Orada demirci dükkânı olan Nihat usta:

“Freni patlamış olabilir, bu dik yokuşlarda hep böyle oluyor.”

Sokağın bitirimlerinden Sedat:

“Olur mu be Nihat abi, yepyeni araba görmüyor musun, bu arabanın kolay kolay freni patlamaz.”

Elinde örgü şişleri ile sokağa çıkmış olan Fazilet:

“Sarhoştur o zaman!” ve o ânda aklına gelmiş gibi. “Polisi arayan oldu mu?” diye soruverdi. Bunu akıl etmiş olmaktan dolayı yüzüne bir zafer edası yayıldı.

“Sedat’la beraber oraya gelen arkadaşı Fatih telefonu eline aldı numaraları çevirirken, Sedat ona:

“Polisi mi arıyorsun?
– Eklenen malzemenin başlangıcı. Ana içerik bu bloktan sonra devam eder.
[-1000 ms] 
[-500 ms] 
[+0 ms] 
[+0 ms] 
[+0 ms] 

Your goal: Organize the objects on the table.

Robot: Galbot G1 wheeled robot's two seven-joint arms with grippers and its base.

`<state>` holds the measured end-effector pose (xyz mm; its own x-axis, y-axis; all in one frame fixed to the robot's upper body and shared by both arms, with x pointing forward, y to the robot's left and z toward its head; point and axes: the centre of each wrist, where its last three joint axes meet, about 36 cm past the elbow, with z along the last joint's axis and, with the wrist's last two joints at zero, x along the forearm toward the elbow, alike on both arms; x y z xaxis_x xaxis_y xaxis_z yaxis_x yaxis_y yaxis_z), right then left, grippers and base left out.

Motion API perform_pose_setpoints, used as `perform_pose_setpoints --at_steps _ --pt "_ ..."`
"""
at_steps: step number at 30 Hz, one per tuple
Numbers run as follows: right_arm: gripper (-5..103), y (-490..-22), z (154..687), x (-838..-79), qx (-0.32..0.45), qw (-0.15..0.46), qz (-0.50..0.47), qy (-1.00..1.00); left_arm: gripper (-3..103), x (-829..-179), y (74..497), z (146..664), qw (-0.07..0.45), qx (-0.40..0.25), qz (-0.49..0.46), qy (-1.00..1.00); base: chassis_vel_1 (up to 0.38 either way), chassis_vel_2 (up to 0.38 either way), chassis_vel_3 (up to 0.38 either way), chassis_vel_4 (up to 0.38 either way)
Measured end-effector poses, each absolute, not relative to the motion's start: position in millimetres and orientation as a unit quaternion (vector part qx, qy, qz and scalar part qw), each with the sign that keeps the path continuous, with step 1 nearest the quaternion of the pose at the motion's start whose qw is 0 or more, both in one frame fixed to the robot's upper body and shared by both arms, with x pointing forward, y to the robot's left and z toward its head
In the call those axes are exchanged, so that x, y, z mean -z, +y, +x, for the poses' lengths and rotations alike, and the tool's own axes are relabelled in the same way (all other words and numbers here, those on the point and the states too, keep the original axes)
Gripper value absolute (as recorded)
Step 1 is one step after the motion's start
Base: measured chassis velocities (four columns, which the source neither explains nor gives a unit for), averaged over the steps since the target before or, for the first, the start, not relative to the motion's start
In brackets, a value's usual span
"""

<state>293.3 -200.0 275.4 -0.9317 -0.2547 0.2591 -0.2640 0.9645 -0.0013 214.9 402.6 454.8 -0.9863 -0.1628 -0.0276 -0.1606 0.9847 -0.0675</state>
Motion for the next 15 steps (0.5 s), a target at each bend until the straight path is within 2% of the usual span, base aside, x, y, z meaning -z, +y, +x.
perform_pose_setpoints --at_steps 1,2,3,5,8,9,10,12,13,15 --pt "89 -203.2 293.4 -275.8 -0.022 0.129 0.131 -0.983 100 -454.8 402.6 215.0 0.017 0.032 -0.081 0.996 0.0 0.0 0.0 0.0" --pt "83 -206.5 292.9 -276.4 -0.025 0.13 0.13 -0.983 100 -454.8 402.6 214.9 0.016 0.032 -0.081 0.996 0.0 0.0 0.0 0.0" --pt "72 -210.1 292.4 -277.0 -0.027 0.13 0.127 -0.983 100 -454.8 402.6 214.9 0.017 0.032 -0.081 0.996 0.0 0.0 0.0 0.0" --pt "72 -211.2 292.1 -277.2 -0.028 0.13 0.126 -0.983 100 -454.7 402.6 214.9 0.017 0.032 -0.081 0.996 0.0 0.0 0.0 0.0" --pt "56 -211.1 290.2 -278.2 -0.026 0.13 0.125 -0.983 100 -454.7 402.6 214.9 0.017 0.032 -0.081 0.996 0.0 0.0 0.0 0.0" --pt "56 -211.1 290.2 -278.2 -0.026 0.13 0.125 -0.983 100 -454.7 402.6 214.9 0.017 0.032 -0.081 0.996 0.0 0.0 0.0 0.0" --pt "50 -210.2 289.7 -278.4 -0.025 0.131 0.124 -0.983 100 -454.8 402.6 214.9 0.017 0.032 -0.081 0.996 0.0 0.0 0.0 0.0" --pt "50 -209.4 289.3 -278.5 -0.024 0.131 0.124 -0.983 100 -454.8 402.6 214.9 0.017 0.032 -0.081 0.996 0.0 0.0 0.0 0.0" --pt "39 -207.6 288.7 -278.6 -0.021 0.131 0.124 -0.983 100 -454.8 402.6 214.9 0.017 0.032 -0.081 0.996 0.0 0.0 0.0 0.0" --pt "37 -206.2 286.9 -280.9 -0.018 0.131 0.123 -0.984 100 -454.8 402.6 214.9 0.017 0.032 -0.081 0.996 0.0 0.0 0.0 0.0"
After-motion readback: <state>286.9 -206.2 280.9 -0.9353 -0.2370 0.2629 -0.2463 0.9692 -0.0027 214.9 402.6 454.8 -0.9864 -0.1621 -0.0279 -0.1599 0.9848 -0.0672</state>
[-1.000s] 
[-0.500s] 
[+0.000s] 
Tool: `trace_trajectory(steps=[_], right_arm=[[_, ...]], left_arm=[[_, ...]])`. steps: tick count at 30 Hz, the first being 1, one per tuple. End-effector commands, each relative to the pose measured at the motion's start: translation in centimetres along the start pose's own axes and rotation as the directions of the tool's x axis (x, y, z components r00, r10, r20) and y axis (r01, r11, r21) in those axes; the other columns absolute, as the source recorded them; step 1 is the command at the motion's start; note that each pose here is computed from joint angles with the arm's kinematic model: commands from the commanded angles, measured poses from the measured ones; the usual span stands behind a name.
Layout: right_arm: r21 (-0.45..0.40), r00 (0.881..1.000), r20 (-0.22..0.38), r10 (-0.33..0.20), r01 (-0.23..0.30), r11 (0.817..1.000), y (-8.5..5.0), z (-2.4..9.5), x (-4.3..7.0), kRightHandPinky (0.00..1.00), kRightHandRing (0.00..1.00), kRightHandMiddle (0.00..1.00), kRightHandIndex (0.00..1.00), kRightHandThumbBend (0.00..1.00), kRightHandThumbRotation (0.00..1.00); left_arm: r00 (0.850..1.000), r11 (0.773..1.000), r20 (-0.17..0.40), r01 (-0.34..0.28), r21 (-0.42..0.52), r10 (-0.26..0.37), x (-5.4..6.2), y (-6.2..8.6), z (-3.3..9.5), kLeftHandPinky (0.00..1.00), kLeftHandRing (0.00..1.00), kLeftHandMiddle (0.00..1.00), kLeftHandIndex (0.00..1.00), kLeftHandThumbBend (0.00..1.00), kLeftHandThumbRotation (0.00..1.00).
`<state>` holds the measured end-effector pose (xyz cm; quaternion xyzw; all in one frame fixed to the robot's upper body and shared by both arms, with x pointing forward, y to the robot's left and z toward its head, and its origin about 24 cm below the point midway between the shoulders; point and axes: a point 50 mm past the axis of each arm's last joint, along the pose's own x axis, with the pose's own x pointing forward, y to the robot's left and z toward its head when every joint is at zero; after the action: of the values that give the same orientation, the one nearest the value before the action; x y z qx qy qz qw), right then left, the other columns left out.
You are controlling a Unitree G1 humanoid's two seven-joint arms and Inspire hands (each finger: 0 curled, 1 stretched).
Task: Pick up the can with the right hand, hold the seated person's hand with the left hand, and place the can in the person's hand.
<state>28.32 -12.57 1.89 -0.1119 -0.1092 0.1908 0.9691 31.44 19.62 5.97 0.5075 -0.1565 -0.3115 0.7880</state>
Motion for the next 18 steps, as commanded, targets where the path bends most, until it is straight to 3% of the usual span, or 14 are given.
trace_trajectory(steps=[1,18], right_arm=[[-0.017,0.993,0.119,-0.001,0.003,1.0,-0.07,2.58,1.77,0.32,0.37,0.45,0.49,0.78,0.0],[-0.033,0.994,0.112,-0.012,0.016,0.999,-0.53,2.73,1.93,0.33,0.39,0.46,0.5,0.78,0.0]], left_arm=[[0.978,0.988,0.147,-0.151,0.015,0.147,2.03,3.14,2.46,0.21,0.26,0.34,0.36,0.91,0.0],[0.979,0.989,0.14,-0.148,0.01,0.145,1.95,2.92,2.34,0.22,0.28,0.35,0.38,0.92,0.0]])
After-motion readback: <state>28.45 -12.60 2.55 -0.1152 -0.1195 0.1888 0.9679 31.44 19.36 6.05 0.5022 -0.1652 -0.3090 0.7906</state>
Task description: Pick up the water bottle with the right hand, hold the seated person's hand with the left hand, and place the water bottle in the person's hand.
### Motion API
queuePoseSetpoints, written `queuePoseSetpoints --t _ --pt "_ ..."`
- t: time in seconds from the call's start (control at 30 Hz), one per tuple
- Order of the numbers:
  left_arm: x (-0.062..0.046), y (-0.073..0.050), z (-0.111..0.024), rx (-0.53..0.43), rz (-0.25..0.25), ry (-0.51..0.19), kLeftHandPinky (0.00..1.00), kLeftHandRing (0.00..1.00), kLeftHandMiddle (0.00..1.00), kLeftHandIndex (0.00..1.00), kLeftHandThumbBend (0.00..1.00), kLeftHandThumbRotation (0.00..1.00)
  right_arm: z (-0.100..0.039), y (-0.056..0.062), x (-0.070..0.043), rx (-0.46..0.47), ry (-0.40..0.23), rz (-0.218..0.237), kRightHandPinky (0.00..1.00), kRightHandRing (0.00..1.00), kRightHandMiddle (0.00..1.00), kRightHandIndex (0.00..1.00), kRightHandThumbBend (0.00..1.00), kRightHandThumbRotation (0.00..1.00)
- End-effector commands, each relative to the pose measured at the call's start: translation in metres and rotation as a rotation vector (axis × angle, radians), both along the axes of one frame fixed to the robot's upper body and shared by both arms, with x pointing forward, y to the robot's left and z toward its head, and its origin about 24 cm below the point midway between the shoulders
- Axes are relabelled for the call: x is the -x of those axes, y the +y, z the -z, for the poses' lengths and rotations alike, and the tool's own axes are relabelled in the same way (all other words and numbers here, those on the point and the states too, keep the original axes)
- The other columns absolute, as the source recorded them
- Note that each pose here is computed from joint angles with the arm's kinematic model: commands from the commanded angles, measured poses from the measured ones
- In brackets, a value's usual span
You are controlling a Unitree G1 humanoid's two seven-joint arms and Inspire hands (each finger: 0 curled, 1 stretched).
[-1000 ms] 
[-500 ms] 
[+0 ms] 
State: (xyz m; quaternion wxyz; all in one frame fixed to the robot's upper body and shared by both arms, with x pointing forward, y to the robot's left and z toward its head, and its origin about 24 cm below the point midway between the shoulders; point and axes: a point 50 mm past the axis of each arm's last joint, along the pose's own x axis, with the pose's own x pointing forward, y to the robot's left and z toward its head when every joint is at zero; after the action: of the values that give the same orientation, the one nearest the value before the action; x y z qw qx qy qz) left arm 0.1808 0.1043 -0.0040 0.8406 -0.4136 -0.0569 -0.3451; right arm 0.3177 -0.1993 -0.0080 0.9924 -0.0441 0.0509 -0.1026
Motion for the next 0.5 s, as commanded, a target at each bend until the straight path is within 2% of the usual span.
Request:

Dur, önce kameraya al!” ona göz kırptı ve kaşla göz arasında yaralı adamı ve arabayı kayda almaya başladı. Anlaşılan o görüntülerle bir şeyler yapmayı kuruyordu. O kadar gürültüye rağmen en son, evin sahibi olan ve kulakları biraz ağır işiten Sabriye hanım bahçe kapısını açıp dışarı çıkarken:

“Uy, uy, uy başıma gelenler, gözü kör olasıca, koca evi göremedin mi?” dedi, miyop gözleriyle kalın camlı gözlüklerinin arkasından arabaya hışımla bakarken. Onunla uğraşmayı seven Fazilet:

“Sabriye abla araban hayırlı olsun.” dedi. Birkaç kişi ister istemez güldü bu sözlere.

“İstersen senin evin çatısına da yakışır, sana vereyim, bana yük olur.” dedi Sabriye hiç geri kalmadan.

Fazilet’in evi yolun altında kalıyordu, çatısı ancak yola denk geliyordu.

“Ağzından yel alsın abla, bu fakirin evinden başka nesi var?”

“Kız bununla eğlenilir mi ocağı batasıca. Polisi arayın komşular, bir yere kaçmadan zarar ziyanı karşılasın.”

“Merak etme hiçbir yere gidemez, dedi bakkal Mehmet, anca ya karakola ya hastaneye…”

“Polisi aradınız mı?” dedi Sabriye, başına gelen bu felaketi en resmi gözler bir ân evvel tesbit etsin istiyordu.

“Aradım ben Sabriye ana, merak etme.” dedi Sedat, hakikaten video kaydını bitirmiş polisi de aramıştı.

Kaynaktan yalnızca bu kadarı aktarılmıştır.